Required action: Count the lines below that hold the string "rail". Give only that number.

Collected data:

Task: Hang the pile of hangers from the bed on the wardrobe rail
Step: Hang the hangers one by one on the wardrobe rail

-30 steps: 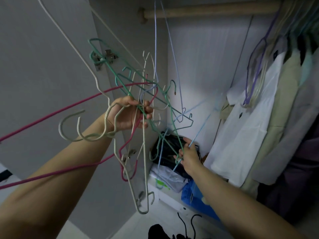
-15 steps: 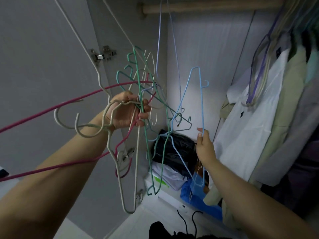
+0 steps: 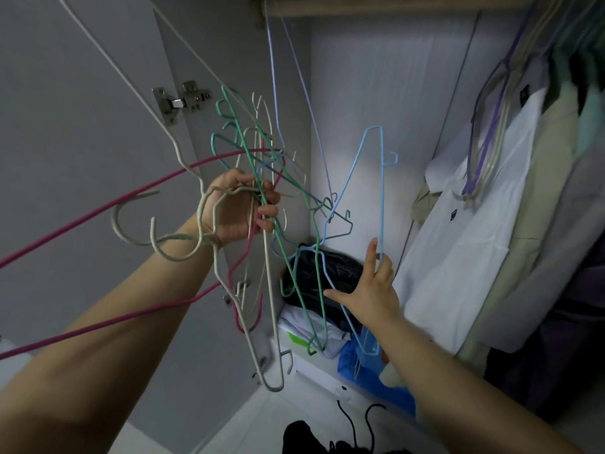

Response area: 2